Scendendo, dunque, nel dettaglio, i criteri riguardano variegate voci; essi sono: la demografia di uno Stato; la sua reattività e quindi celerità nell’emanare le riforme di cui necessità nel breve e lungo periodo; il suo ruolo all’interno del mercato economico interno ed esterno; la sua capacità di attrarre capitali; l’inuguaglianza nella distribuzione della ricchezza; gli investimenti nel settore dell’industria; il livello dell’inflazione; l’ammontare del debito pubblico; e l’opinione che riesce a trasmettere di sé al di fuori dei propri confini.
Tutte nomenclature con cui si è ormai abituati ad avere un confronto quotidiano; nondimeno colpisce che tra di essi, non si evidenzi il fattore della felicità o quanto meno la condizione di soddisfazione che un cittadino ha della propria esistenza all’interno di un determinato Paese. Lo si deve pertanto escludere? È un elemento oramai da bypassare?
La risposta non può che essere negativa; esso rimane essenziale per comprendere valori diversi che corrispondono a tematiche di cui il nostro presente nonché futuro non può non considerare; tra di loro, ad esempio la salute, l’ambiente e la cultura.
Ruchir Sharma, senza ombra di dubbio non lo menziona perché il suo punto di vista è del tutto differente e il libro che scrive, risulta essere comunque uno strumento economico e asettico, frutto di uno studio di osservazione di un «tecnico» di una società di investimento statunitense.

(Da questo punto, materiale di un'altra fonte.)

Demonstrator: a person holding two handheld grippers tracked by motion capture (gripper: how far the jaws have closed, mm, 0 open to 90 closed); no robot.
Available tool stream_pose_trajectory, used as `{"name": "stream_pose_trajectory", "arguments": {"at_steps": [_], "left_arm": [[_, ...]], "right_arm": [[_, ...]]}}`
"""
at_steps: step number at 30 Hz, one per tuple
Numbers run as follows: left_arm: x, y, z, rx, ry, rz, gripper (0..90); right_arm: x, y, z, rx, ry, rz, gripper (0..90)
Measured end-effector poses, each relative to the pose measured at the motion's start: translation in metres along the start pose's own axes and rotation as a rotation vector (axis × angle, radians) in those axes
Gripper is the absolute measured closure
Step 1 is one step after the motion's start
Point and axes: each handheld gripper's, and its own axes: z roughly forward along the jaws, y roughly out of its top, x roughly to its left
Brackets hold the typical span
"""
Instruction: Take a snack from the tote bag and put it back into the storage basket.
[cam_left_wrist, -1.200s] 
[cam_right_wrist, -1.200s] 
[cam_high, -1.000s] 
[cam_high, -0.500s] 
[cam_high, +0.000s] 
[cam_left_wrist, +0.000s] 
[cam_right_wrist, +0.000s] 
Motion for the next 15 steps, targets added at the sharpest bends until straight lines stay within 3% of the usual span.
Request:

Andando oltre, è interessante la riflessione in merito ai billionaires, cioè tutte quelle persone che vivono un tenore di vita ben al di sopra di un livello medio-alto; essi, è noto, sono i detentori della maggior parte della ricchezza non solo di alcuni Paesi (si pensi all’Italia o alla Cina) ma anche dell’intera economia mondiale.
L’autore, a tal proposito, ne offre una doppia classificazione: i bad billionaires e i good billionaires. I primi, rilevabili soprattutto in Russia e Turchia, sono tutti coloro che con la loro attività corruttiva, speculativa e molte volte illecita, attraverso un’ intromissione nel potere politico, riescono ad ottenere le maggiori licenze nonché risorse naturali di una Nazione, apportando un beneficio soltanto a loro stessi.
Tra i good billionaires, invece, vi sono tutti quei soggetti che reinvestono la loro ricchezza a servizio di una Nazione, creando spesso nuovi posti di lavoro, benessere generale e opportunità non solo di carattere economico per un’intera comunità di riferimento.
In tal senso, Ruchir Sharma cita due esempi, riposti nelle due economie maggiormente influenti nel panorama attuale: la Silicon Valley negli Usa il colosso di Alibaba per quanto riguarda la Cina.
Ed è proprio riguardo la potenza asiatica che egli focalizza buona parte del suo discorso, sottolineando il fatto che in poco meno di trenta anni si è conquistata la totalità dell’industria manifatturiera globale nonché la qualifica di solido investitore. Pertanto, nonostante la sua moneta risulti, oggi, alquanto sottovalutata dai più e il suo debito pubblico sia in forte crescita, la perfomance cinese, in base agli indici suddetti, sembra godere di buona salute.
Eppure è certo che in base alla ciclicità sopra evidenziata, l’economia di Pechino, prima o poi, è destinata ad un arresto incontrovertibile. Insomma, esattamente come gli indici di Ruchir Sharma misurano una condizione attuale, così la supremazia economica non è destinata ad essere mai nelle stesse mani.